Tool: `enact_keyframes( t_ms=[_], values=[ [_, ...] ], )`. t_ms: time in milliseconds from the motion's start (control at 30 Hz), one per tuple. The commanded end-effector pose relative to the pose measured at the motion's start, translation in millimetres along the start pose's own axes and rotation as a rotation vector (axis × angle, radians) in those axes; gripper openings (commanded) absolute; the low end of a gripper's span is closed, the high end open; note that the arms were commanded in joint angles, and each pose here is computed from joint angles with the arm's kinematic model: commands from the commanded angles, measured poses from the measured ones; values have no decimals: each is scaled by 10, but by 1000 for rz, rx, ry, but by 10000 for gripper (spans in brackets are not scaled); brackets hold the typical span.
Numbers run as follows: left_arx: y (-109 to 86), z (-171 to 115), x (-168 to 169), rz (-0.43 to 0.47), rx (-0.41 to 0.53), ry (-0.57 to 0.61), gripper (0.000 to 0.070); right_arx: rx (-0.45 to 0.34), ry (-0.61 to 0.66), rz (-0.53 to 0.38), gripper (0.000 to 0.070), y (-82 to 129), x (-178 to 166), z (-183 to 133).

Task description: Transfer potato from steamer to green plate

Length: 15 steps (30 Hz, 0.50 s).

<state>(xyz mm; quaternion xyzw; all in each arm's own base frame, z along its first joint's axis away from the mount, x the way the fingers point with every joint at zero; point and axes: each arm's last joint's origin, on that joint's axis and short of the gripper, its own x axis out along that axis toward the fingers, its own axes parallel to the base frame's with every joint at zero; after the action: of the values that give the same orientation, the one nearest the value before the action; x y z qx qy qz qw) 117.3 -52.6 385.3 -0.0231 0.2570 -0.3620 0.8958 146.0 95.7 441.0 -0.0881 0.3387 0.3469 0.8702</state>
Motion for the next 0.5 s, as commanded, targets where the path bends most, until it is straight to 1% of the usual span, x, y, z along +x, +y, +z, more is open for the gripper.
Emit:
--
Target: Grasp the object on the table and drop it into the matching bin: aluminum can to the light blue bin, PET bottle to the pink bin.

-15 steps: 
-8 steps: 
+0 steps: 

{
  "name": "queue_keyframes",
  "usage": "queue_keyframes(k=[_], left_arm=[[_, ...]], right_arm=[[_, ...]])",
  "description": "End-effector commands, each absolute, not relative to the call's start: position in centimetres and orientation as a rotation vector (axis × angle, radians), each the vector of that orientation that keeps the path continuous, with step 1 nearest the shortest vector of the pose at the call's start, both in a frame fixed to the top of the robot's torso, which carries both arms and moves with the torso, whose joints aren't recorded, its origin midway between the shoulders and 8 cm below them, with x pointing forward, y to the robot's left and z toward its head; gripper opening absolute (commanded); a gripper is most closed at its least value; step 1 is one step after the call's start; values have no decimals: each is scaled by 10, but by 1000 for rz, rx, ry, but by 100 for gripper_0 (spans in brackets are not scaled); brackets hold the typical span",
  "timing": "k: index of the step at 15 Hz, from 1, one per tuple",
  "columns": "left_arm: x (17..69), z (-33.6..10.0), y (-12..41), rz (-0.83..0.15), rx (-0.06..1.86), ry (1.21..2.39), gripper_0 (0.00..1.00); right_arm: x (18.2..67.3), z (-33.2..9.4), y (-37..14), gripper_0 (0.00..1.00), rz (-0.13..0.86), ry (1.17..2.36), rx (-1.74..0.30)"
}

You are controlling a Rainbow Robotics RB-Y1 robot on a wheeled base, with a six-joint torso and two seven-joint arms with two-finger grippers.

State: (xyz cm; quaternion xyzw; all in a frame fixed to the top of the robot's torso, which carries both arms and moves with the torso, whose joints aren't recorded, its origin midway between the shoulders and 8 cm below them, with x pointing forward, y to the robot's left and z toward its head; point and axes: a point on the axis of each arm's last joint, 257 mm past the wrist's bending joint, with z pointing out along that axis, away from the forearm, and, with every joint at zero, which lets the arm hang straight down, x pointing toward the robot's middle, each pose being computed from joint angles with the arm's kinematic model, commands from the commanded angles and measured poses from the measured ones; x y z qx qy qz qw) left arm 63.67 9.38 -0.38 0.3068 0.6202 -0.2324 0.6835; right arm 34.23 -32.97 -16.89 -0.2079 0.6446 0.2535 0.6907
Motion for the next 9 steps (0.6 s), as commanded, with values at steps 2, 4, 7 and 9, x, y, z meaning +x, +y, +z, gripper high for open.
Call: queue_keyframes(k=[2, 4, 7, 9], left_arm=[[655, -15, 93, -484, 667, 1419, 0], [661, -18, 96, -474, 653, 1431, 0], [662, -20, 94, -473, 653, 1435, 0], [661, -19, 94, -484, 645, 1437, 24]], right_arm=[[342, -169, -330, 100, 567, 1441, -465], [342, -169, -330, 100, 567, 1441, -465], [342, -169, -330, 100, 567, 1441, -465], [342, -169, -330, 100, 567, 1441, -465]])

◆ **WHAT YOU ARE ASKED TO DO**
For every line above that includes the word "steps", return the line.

◆ **WRITTEN REPLY**
Length: 15 steps (30 Hz, 0.50 s).
-15 steps: 
-8 steps: 
+0 steps: 
Motion for the next 9 steps (0.6 s), as commanded, with values at steps 2, 4, 7 and 9, x, y, z meaning +x, +y, +z, gripper high for open.

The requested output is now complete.